VINÍCIUS SCHMIDT/METRÓPOLES @vinicius.foto

A ex-primeira-dama Michelle Bolsonaro (PL) buscou apoio em Gilmar Mendes, do Supremo Tribunal Federal (STF), para tentar interceder por Jair Bolsonaro (PL).

Michelle relatou ao ministro as condições de saúde do marido, preso após condenação de 27 anos e 3 meses de prisão, e tentou uma sensibilização por prisão humanitária domiciliar.

A informação foi dada pela jornalista Andrea Sadi, do G1, e confirmada pelo Metrópoles.

As intenções de Michelle seriam de que o decano da Corte conversasse com os outros ministros.

Em especial, a conversa deveria ocorrer com Alexandre de Moraes, que já negou a prisão domiciliar de Bolsonaro por diversas vezes devido às possibilidades de fuga.

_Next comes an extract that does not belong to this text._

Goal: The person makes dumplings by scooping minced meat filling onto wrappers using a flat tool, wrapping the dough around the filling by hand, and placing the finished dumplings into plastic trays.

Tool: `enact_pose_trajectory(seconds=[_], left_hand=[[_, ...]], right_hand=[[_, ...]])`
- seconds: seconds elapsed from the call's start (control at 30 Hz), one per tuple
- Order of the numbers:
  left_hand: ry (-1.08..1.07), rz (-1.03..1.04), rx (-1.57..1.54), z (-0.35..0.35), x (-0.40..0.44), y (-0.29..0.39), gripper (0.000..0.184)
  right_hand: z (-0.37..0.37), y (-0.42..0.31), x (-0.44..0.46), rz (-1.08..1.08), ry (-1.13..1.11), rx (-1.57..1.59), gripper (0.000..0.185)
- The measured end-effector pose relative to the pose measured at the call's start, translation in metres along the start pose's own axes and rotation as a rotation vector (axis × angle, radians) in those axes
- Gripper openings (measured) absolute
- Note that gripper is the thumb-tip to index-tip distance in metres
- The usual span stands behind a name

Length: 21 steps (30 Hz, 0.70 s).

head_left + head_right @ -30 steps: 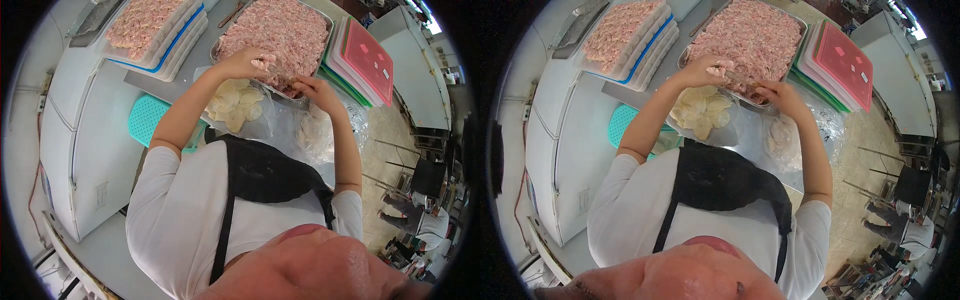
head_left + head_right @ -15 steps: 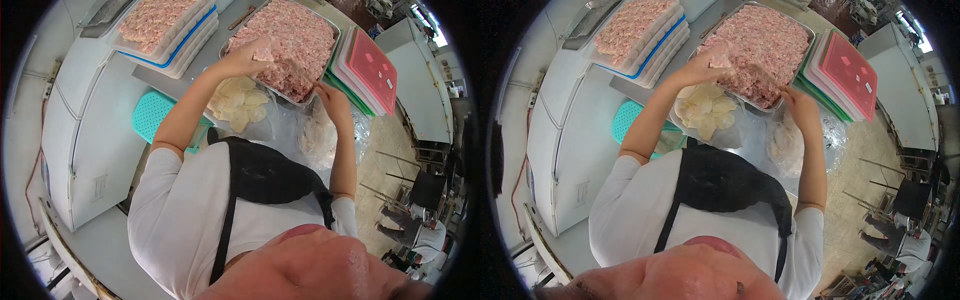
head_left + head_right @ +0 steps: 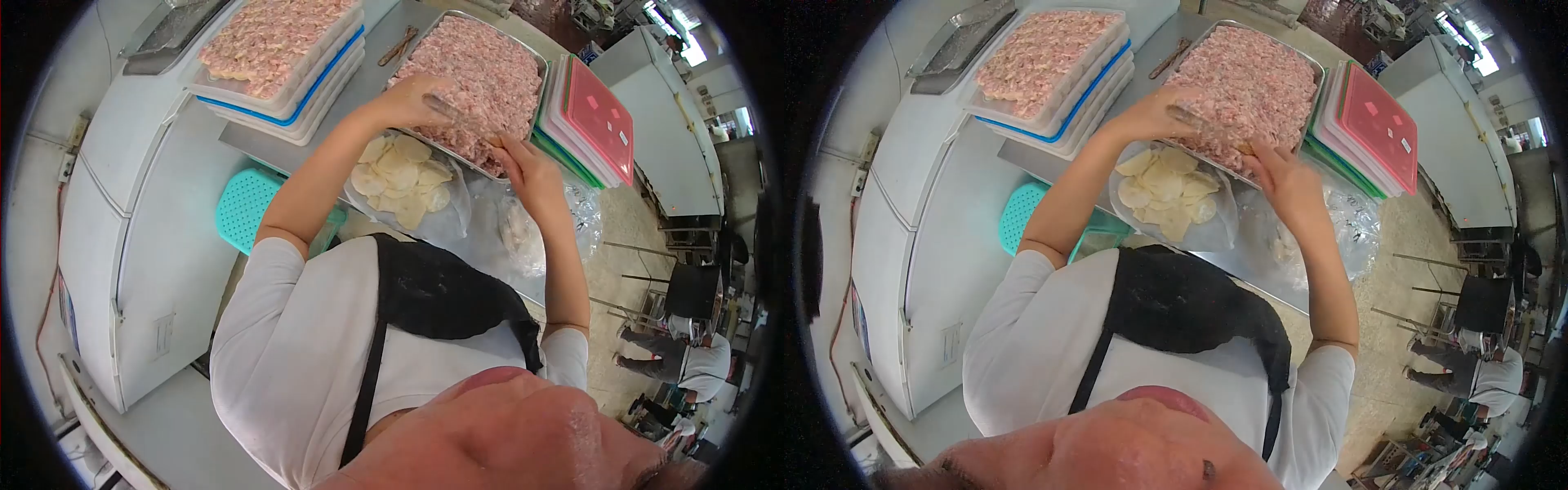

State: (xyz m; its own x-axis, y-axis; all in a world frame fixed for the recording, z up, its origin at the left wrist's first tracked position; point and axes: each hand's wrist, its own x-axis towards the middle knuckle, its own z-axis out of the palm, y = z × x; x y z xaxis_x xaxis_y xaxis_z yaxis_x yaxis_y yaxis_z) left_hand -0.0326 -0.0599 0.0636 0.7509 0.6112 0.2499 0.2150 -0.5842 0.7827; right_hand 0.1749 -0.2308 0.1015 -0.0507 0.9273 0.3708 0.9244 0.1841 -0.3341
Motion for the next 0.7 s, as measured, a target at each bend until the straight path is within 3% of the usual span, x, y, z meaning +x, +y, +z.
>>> enact_pose_trajectory(seconds=[0.07, 0.17, 0.23, 0.27, 0.37, 0.4, 0.5, 0.53, 0.6, 0.67, 0.7], left_hand=[[0.174, 0.185, 0.212, -0.004, -0.003, -0.015, 0.06], [-0.072, 0.041, -0.085, -0.047, -0.022, -0.003, 0.063], [0.0, 0.06, -0.005, -0.067, -0.036, -0.001, 0.06], [0.04, 0.065, 0.033, -0.078, -0.043, -0.002, 0.059], [0.043, 0.012, -0.015, -0.117, -0.058, -0.007, 0.059], [0.21, 0.051, 0.039, -0.124, -0.065, -0.025, 0.054], [0.236, 0.211, 0.081, -0.189, -0.092, -0.034, 0.057], [0.175, -0.027, 0.12, -0.215, -0.101, -0.045, 0.058], [0.355, -0.006, -0.02, -0.254, -0.12, -0.093, 0.06], [0.468, -0.017, 0.066, -0.293, -0.138, -0.152, 0.059], [0.454, -0.134, 0.271, -0.309, -0.15, -0.155, 0.059]], right_hand=[[0.0, -0.001, 0.004, 0.012, -0.011, -0.003, 0.025], [-0.024, -0.039, 0.02, 0.07, -0.025, 0.053, 0.025], [-0.015, -0.069, 0.027, 0.043, -0.001, 0.179, 0.026], [-0.002, -0.081, 0.032, 0.03, -0.107, 0.034, 0.027], [0.031, -0.101, 0.052, 0.099, -0.103, 0.219, 0.028], [0.033, -0.103, 0.058, 0.015, -0.067, 0.157, 0.029], [0.05, -0.107, 0.062, -0.03, 0.092, 0.228, 0.03], [0.055, -0.103, 0.058, 0.063, 0.084, 0.275, 0.03], [0.067, -0.094, 0.044, 0.255, 0.072, 0.361, 0.031], [0.076, -0.095, 0.031, 0.384, 0.072, 0.494, 0.031], [0.081, -0.093, 0.023, 0.451, 0.074, 0.561, 0.031]])
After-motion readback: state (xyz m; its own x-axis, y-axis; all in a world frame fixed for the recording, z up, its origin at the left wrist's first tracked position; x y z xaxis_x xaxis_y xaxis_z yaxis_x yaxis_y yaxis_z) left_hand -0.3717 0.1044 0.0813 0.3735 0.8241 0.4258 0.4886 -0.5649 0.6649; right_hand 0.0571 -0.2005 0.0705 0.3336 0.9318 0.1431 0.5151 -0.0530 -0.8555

Em 1º/1, Moraes negou o pedido da defesa de Jair Bolsonaro de prisão domiciliar humanitária, após o ex-presidente deixar o Hospital DF Star, onde estava internado desde a véspera do Natal para série de procedimentos médicos.

Na decisão, Moraes citou a ausência de requisitos legais para a concessão da prisão domiciliar e o risco concreto de fuga.

“Há total ausência dos requisitos legais para a concessão de prisão domiciliar, bem como diante dos reiterados descumprimentos das medidas cautelares diversas da prisão e de atos concretos visando a fuga”, detalha a decisão.